> REQUIREMENT
Whenever a line in the material below includes "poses", copy that line.

> PROVIDED DATA
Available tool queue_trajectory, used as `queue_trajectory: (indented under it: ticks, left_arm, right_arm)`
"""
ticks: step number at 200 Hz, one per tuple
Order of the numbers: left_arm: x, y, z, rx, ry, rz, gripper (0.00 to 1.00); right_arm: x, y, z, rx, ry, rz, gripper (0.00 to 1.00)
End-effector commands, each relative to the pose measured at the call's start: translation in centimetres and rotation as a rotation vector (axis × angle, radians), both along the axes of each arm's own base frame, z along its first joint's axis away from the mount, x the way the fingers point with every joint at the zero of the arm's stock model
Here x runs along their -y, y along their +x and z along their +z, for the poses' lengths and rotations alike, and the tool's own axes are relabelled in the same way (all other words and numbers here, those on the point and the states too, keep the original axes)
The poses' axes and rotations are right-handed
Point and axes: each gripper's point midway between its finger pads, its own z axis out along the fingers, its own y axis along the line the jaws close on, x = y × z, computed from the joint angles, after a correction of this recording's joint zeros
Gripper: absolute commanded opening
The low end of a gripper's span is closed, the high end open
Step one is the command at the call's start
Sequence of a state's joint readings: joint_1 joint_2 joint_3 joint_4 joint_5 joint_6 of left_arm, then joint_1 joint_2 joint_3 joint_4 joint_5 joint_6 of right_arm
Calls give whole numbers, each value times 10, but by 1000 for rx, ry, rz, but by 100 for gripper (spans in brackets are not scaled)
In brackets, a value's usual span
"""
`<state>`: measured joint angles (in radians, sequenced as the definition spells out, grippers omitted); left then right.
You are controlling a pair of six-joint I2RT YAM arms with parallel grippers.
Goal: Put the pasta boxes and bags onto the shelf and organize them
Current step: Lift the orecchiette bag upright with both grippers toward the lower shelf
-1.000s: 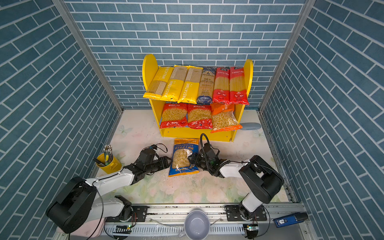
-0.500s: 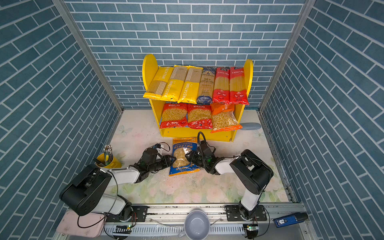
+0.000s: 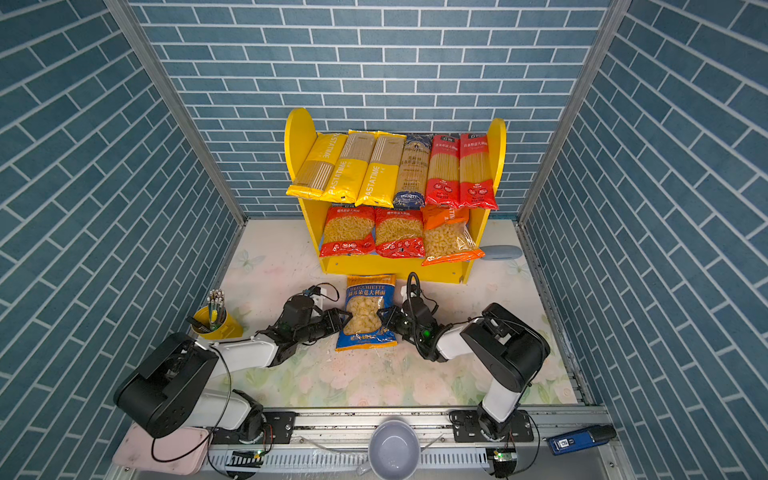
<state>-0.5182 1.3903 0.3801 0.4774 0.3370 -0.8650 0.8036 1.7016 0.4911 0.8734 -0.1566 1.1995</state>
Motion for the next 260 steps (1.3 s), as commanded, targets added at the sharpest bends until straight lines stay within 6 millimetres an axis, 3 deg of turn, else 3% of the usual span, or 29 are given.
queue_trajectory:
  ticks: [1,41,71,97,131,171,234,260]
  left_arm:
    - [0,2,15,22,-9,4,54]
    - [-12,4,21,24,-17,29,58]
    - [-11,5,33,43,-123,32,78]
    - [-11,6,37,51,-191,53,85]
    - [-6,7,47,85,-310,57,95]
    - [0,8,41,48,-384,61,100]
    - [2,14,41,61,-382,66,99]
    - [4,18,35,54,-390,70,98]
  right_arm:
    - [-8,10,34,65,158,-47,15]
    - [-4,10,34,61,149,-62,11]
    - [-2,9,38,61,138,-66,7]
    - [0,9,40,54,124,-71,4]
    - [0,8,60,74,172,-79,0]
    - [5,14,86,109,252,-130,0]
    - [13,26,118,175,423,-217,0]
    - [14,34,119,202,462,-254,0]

> SOLVED EXERCISE
Here x runs along their -y, y along their +x and z along their +z, for the poses' lengths and rotations alike, and the tool's own axes are relabelled in the same way (all other words and numbers here, those on the point and the states too, keep the original axes)
The poses' axes and rotations are right-handed

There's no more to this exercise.